* [YOUR GOAL]
Each line of the material below with the word "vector" is to be reported.
>>>>
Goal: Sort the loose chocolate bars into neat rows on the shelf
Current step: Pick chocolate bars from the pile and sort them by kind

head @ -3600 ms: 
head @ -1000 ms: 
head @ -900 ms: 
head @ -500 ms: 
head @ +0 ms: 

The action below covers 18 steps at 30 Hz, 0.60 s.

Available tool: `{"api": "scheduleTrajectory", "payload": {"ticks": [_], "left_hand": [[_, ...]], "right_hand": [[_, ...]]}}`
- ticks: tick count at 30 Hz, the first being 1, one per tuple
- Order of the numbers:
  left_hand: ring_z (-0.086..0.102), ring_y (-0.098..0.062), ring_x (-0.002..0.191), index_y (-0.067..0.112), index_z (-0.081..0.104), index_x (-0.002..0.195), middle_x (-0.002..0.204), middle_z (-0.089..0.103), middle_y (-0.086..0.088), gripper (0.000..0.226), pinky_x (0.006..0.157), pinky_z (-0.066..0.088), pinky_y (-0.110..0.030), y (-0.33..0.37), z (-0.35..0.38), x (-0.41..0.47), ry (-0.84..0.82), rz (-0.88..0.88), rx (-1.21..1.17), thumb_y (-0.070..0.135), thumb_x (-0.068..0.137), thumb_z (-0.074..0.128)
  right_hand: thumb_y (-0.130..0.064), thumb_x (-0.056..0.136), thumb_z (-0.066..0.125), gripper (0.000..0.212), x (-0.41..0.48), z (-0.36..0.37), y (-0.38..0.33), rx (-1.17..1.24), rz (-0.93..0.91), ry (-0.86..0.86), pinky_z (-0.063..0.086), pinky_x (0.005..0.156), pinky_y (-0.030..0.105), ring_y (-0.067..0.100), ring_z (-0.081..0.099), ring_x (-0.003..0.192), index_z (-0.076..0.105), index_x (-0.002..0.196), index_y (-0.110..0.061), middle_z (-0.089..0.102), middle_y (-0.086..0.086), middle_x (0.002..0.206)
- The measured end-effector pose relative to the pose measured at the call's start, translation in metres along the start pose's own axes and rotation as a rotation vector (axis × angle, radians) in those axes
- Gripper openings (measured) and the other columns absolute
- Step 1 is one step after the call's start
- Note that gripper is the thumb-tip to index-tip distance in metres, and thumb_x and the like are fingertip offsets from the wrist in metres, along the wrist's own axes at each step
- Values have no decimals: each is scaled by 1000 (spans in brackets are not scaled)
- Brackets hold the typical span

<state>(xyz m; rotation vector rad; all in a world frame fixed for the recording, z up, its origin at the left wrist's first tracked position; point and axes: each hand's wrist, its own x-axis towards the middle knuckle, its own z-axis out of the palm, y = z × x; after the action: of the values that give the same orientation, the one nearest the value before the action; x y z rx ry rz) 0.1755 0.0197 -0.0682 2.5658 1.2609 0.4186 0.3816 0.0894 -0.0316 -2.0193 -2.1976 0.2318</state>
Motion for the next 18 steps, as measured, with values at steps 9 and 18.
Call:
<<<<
* [ANSWER BELOW]
- The measured end-effector pose relative to the pose measured at the call's start, translation in metres along the start pose's own axes and rotation as a rotation vector (axis × angle, radians) in those axes
<state>(xyz m; rotation vector rad; all in a world frame fixed for the recording, z up, its origin at the left wrist's first tracked position; point and axes: each hand's wrist, its own x-axis towards the middle knuckle, its own z-axis out of the palm, y = z × x; after the action: of the values that give the same orientation, the one nearest the value before the action; x y z rx ry rz) 0.1755 0.0197 -0.0682 2.5658 1.2609 0.4186 0.3816 0.0894 -0.0316 -2.0193 -2.1976 0.2318</state>

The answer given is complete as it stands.